Records from a data collection:
<<<<

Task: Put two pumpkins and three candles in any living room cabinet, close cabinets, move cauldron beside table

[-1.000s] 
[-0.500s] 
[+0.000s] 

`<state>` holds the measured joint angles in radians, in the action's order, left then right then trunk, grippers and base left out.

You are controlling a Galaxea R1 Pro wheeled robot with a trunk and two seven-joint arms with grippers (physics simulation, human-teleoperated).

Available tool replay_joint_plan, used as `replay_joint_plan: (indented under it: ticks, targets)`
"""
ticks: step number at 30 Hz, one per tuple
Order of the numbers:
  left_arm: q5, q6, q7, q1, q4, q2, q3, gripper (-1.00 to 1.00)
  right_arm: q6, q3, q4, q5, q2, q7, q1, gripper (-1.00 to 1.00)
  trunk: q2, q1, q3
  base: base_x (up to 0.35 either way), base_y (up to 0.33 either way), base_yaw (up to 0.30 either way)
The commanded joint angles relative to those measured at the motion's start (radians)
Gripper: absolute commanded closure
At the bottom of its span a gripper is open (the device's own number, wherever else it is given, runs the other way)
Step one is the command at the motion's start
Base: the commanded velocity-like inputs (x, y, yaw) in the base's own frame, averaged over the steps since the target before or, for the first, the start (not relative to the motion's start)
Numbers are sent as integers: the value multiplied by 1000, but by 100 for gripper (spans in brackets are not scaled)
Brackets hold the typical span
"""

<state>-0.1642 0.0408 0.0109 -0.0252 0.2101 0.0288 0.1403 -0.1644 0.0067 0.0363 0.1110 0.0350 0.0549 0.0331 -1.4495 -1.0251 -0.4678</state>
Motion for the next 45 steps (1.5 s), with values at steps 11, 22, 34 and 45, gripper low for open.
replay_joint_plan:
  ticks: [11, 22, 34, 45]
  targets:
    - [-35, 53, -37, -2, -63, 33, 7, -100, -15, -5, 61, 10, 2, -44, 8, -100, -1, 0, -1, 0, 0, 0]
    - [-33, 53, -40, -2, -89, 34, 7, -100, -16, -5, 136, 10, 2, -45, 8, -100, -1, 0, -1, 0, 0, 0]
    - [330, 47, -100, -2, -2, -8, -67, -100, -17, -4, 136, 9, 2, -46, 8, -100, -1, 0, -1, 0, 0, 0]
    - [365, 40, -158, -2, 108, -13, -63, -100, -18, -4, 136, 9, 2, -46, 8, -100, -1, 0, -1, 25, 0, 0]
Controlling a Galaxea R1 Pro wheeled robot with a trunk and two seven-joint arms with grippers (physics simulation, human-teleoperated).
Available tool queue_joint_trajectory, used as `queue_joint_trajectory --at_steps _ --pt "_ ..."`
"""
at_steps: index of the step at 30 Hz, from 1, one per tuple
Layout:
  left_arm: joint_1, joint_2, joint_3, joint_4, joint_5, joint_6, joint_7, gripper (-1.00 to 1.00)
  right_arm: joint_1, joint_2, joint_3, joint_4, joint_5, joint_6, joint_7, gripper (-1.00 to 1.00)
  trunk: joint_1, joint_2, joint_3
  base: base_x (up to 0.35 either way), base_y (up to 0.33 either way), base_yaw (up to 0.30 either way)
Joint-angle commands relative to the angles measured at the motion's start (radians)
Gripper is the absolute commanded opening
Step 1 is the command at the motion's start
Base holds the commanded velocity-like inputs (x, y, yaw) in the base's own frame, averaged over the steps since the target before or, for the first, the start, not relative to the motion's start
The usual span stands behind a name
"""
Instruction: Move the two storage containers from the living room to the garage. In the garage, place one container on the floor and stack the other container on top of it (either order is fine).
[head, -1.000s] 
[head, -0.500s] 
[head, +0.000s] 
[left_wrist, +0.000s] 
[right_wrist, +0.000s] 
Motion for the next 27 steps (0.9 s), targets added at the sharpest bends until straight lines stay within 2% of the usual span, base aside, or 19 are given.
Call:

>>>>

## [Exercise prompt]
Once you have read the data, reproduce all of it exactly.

## [Exercise result]
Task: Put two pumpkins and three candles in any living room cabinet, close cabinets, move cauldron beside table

[-1.000s] 
[-0.500s] 
[+0.000s] 

`<state>` holds the measured joint angles in radians, in the action's order, left then right then trunk, grippers and base left out.

You are controlling a Galaxea R1 Pro wheeled robot with a trunk and two seven-joint arms with grippers (physics simulation, human-teleoperated).

Available tool replay_joint_plan, used as `replay_joint_plan: (indented under it: ticks, targets)`
"""
ticks: step number at 30 Hz, one per tuple
Order of the numbers:
  left_arm: q5, q6, q7, q1, q4, q2, q3, gripper (-1.00 to 1.00)
  right_arm: q6, q3, q4, q5, q2, q7, q1, gripper (-1.00 to 1.00)
  trunk: q2, q1, q3
  base: base_x (up to 0.35 either way), base_y (up to 0.33 either way), base_yaw (up to 0.30 either way)
The commanded joint angles relative to those measured at the motion's start (radians)
Gripper: absolute commanded closure
At the bottom of its span a gripper is open (the device's own number, wherever else it is given, runs the other way)
Step one is the command at the motion's start
Base: the commanded velocity-like inputs (x, y, yaw) in the base's own frame, averaged over the steps since the target before or, for the first, the start (not relative to the motion's start)
Numbers are sent as integers: the value multiplied by 1000, but by 100 for gripper (spans in brackets are not scaled)
Brackets hold the typical span
"""

<state>-0.1642 0.0408 0.0109 -0.0252 0.2101 0.0288 0.1403 -0.1644 0.0067 0.0363 0.1110 0.0350 0.0549 0.0331 -1.4495 -1.0251 -0.4678</state>
Motion for the next 45 steps (1.5 s), with values at steps 11, 22, 34 and 45, gripper low for open.
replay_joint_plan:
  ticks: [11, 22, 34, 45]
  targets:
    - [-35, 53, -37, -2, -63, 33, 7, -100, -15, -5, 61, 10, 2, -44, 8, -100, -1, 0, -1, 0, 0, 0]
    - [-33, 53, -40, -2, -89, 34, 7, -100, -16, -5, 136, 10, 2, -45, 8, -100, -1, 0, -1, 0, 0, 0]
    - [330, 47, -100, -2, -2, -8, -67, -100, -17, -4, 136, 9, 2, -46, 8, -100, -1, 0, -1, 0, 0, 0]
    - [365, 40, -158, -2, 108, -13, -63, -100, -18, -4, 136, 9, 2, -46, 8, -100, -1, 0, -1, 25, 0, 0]
Controlling a Galaxea R1 Pro wheeled robot with a trunk and two seven-joint arms with grippers (physics simulation, human-teleoperated).
Available tool queue_joint_trajectory, used as `queue_joint_trajectory --at_steps _ --pt "_ ..."`
"""
at_steps: index of the step at 30 Hz, from 1, one per tuple
Layout:
  left_arm: joint_1, joint_2, joint_3, joint_4, joint_5, joint_6, joint_7, gripper (-1.00 to 1.00)
  right_arm: joint_1, joint_2, joint_3, joint_4, joint_5, joint_6, joint_7, gripper (-1.00 to 1.00)
  trunk: joint_1, joint_2, joint_3
  base: base_x (up to 0.35 either way), base_y (up to 0.33 either way), base_yaw (up to 0.30 either way)
Joint-angle commands relative to the angles measured at the motion's start (radians)
Gripper is the absolute commanded opening
Step 1 is the command at the motion's start
Base holds the commanded velocity-like inputs (x, y, yaw) in the base's own frame, averaged over the steps since the target before or, for the first, the start, not relative to the motion's start
The usual span stands behind a name
"""
Instruction: Move the two storage containers from the living room to the garage. In the garage, place one container on the floor and stack the other container on top of it (either order is fine).
[head, -1.000s] 
[head, -0.500s] 
[head, +0.000s] 
[left_wrist, +0.000s] 
[right_wrist, +0.000s] 
Motion for the next 27 steps (0.9 s), targets added at the sharpest bends until straight lines stay within 2% of the usual span, base aside, or 19 are given.
Call:

No more work is needed on this answer.